#### Work to be completed
Exactly the lines from the one containing "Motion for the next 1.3" through the final line of the data are to be written out again, with nothing added.

#### Records from a data source
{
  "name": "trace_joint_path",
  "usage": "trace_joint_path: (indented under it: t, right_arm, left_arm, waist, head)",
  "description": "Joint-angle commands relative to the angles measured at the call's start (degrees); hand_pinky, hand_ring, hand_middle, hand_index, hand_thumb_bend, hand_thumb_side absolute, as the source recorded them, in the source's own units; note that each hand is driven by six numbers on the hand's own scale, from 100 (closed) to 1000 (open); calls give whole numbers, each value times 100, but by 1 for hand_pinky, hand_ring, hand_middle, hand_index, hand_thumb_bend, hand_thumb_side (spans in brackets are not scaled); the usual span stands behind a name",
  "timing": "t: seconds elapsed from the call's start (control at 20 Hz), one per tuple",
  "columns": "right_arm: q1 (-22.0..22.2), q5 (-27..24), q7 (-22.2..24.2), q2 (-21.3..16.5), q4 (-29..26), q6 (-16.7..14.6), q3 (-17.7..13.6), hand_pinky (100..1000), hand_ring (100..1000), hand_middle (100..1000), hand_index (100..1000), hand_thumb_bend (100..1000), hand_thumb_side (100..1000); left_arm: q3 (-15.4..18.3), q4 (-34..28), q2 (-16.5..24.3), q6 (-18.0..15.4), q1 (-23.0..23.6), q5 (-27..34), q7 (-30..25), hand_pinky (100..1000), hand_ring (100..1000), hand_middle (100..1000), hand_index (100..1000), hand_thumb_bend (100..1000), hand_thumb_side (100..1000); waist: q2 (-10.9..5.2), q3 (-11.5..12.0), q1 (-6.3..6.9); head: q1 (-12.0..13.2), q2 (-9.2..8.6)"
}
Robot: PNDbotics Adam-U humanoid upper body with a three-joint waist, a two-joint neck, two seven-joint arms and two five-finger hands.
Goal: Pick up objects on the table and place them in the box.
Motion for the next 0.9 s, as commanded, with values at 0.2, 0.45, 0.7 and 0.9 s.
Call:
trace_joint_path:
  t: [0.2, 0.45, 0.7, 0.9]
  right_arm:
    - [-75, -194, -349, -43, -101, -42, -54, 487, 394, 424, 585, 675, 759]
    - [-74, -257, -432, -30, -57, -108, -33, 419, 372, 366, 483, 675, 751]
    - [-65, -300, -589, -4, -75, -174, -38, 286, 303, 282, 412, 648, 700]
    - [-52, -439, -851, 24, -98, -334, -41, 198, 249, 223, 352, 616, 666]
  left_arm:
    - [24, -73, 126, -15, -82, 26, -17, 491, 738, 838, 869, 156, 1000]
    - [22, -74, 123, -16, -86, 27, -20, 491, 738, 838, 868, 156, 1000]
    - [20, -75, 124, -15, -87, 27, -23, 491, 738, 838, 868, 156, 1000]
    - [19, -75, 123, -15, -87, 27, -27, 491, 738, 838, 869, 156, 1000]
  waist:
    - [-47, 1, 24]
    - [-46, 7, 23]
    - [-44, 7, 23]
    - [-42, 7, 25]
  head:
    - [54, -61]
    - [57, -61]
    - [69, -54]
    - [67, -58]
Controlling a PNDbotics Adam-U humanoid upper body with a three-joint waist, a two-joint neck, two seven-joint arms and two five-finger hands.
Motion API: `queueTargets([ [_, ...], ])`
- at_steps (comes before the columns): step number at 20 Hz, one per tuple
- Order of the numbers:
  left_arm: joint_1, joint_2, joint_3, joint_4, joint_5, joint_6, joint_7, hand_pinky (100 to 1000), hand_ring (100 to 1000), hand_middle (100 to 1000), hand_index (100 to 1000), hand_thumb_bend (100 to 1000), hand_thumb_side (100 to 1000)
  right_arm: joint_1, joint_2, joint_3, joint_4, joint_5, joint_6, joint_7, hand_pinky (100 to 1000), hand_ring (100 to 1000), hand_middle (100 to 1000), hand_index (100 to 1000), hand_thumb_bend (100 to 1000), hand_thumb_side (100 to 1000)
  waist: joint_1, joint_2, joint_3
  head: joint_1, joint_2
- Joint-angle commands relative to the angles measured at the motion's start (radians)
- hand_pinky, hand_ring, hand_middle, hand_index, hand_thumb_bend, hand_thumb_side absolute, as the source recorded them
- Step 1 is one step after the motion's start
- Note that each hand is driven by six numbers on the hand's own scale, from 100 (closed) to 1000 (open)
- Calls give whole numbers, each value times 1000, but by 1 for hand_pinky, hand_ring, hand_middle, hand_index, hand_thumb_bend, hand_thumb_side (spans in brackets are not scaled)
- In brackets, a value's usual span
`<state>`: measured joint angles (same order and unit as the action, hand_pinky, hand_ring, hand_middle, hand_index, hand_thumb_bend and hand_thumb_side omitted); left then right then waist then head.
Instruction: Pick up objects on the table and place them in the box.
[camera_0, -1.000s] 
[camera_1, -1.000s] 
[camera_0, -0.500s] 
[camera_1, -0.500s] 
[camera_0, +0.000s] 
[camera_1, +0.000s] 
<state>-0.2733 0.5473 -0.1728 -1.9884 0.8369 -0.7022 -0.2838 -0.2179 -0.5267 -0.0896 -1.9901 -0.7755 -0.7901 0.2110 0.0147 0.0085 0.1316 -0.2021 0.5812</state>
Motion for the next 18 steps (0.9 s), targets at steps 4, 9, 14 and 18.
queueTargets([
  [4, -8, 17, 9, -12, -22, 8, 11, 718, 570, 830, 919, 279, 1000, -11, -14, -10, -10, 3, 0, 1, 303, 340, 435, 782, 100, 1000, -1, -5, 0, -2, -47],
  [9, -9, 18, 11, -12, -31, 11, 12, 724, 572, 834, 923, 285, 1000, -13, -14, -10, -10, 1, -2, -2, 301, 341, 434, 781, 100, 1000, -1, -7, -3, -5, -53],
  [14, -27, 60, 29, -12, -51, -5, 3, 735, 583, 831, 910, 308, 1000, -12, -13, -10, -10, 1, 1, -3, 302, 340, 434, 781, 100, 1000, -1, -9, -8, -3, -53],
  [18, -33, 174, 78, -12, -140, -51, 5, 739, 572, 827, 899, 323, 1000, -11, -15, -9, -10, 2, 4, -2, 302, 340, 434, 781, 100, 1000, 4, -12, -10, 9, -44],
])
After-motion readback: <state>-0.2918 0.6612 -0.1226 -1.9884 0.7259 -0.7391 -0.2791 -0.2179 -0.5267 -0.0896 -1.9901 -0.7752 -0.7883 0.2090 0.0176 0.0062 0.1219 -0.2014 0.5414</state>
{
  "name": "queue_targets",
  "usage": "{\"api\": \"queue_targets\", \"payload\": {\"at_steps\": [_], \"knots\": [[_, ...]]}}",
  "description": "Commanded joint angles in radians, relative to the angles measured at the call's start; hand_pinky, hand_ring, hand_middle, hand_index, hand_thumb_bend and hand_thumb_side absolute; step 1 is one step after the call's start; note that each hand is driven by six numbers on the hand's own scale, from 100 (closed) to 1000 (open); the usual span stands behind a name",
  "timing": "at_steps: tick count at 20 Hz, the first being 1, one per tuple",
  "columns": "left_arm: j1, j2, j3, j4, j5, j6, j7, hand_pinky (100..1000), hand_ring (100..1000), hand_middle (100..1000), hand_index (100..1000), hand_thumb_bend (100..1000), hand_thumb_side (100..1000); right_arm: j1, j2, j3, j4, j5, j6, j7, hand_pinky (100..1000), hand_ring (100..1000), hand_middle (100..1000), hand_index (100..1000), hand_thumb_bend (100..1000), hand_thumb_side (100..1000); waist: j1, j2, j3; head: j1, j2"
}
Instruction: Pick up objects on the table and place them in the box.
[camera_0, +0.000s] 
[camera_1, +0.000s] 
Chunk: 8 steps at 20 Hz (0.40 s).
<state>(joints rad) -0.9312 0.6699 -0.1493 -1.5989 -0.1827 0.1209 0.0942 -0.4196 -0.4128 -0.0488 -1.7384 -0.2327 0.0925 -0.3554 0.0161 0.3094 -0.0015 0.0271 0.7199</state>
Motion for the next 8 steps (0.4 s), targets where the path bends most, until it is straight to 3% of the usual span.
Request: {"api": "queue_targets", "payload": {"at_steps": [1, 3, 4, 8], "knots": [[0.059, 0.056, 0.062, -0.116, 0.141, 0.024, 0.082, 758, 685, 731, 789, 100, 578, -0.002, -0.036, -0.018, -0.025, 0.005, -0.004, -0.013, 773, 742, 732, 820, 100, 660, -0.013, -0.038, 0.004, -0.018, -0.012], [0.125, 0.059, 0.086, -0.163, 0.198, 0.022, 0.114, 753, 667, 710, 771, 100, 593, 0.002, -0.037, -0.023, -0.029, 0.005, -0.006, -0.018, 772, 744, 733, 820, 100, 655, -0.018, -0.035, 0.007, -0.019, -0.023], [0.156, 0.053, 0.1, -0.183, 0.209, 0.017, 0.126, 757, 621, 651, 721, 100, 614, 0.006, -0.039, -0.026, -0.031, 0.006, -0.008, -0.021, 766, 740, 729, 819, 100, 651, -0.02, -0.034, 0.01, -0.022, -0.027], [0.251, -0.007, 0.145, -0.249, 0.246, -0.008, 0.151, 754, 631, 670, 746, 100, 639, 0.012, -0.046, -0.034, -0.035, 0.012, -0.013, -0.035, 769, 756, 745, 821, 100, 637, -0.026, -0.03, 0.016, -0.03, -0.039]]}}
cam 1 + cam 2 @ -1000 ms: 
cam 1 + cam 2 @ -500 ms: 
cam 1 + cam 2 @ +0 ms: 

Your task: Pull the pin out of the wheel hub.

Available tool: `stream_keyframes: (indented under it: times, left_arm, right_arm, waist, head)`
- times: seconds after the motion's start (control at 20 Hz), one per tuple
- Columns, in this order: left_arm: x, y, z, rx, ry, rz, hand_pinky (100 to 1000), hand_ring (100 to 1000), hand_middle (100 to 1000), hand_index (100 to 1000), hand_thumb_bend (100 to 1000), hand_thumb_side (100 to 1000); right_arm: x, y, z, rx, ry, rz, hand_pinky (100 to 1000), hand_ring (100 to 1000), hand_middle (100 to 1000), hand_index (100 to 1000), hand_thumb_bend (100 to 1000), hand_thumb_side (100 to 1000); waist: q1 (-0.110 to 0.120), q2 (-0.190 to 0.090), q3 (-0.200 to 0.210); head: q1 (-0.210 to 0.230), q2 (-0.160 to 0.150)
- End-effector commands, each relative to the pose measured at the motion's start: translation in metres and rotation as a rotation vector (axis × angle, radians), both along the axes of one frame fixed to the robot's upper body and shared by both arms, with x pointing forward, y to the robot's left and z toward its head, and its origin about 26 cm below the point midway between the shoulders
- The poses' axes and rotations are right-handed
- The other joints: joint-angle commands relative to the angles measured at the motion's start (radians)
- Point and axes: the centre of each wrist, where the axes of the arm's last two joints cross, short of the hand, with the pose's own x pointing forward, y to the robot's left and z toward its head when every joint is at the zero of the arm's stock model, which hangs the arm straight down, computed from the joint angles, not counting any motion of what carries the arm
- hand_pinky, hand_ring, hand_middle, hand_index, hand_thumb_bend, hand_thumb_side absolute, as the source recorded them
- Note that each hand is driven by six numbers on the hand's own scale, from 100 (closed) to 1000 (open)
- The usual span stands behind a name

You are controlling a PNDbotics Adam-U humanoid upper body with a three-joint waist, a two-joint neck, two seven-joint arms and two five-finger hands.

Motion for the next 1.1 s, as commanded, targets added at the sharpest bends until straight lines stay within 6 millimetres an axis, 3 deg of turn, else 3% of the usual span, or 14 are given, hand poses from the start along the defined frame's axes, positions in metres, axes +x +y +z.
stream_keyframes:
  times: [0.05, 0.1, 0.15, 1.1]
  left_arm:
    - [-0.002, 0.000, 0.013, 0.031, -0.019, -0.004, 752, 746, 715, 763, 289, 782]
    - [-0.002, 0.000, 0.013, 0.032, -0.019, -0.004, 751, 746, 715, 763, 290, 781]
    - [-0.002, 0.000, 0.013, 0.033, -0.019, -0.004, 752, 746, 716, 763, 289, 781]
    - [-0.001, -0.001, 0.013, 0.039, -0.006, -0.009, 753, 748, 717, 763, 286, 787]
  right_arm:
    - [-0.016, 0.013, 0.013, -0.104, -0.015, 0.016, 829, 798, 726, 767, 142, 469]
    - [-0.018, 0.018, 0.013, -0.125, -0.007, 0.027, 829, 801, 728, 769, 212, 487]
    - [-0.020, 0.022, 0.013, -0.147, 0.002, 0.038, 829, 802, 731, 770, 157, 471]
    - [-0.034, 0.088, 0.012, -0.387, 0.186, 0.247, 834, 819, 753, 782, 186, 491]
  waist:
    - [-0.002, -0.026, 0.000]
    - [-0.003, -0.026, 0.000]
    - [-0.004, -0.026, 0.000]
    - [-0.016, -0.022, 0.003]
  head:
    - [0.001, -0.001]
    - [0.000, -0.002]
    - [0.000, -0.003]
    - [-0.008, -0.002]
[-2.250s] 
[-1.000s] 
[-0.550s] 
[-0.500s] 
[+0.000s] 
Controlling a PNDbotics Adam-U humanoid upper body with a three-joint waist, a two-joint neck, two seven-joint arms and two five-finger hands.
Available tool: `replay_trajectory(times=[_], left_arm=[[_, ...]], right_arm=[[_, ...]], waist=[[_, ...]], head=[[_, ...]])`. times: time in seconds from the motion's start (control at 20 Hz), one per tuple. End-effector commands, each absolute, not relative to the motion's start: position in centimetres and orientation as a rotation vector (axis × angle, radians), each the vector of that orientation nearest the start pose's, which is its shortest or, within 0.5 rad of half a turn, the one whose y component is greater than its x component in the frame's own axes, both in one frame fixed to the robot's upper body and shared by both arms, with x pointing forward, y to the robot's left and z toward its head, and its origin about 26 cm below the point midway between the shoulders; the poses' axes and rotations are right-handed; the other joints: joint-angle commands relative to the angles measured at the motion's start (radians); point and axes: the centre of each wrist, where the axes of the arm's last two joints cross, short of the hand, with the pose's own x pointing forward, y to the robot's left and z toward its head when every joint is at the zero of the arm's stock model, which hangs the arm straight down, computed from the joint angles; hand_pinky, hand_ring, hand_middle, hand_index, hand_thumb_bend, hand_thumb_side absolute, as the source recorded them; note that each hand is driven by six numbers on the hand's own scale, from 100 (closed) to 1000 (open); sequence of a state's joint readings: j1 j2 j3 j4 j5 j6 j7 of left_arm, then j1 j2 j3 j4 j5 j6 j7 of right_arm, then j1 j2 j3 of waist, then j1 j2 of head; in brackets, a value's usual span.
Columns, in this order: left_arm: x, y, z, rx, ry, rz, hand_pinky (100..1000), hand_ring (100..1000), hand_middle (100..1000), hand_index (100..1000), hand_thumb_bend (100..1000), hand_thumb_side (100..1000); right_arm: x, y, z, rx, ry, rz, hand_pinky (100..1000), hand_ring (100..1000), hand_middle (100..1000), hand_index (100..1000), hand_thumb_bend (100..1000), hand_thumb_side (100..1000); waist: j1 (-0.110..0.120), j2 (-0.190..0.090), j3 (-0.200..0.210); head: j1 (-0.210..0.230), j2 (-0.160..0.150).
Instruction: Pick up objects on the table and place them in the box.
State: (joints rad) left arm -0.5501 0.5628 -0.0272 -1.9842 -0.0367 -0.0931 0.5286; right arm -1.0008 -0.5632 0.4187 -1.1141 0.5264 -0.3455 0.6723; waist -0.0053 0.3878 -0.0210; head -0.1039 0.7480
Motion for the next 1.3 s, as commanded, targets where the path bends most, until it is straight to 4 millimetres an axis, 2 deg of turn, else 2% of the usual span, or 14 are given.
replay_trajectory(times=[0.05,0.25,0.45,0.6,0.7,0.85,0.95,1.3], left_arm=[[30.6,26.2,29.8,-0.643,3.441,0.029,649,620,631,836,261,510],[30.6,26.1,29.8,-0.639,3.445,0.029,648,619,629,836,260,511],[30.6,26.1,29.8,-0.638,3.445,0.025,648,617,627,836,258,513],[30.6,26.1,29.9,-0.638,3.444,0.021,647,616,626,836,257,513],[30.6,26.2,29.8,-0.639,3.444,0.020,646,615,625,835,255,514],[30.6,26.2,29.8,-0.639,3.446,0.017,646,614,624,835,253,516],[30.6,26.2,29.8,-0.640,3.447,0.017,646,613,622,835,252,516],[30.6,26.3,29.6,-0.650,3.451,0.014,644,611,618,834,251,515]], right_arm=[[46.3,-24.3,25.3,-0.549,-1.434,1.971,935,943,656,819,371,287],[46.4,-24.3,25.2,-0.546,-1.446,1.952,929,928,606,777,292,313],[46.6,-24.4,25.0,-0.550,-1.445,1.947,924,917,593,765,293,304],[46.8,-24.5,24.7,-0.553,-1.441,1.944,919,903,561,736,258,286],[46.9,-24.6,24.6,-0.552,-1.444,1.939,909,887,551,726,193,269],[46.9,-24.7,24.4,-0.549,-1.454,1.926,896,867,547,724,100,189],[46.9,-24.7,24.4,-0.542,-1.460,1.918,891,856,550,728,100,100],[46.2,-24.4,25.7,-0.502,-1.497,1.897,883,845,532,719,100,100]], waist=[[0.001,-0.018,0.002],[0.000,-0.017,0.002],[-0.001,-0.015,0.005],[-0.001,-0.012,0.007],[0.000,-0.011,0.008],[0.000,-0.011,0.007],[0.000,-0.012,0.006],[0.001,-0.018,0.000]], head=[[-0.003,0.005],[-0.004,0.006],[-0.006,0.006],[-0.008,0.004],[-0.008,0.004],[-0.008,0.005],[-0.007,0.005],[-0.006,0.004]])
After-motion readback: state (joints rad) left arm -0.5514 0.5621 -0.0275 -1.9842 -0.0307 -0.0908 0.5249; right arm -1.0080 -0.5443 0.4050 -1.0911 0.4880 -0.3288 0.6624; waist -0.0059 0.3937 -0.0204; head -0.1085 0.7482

#### Written response
Motion for the next 1.3 s, as commanded, targets where the path bends most, until it is straight to 4 millimetres an axis, 2 deg of turn, else 2% of the usual span, or 14 are given.
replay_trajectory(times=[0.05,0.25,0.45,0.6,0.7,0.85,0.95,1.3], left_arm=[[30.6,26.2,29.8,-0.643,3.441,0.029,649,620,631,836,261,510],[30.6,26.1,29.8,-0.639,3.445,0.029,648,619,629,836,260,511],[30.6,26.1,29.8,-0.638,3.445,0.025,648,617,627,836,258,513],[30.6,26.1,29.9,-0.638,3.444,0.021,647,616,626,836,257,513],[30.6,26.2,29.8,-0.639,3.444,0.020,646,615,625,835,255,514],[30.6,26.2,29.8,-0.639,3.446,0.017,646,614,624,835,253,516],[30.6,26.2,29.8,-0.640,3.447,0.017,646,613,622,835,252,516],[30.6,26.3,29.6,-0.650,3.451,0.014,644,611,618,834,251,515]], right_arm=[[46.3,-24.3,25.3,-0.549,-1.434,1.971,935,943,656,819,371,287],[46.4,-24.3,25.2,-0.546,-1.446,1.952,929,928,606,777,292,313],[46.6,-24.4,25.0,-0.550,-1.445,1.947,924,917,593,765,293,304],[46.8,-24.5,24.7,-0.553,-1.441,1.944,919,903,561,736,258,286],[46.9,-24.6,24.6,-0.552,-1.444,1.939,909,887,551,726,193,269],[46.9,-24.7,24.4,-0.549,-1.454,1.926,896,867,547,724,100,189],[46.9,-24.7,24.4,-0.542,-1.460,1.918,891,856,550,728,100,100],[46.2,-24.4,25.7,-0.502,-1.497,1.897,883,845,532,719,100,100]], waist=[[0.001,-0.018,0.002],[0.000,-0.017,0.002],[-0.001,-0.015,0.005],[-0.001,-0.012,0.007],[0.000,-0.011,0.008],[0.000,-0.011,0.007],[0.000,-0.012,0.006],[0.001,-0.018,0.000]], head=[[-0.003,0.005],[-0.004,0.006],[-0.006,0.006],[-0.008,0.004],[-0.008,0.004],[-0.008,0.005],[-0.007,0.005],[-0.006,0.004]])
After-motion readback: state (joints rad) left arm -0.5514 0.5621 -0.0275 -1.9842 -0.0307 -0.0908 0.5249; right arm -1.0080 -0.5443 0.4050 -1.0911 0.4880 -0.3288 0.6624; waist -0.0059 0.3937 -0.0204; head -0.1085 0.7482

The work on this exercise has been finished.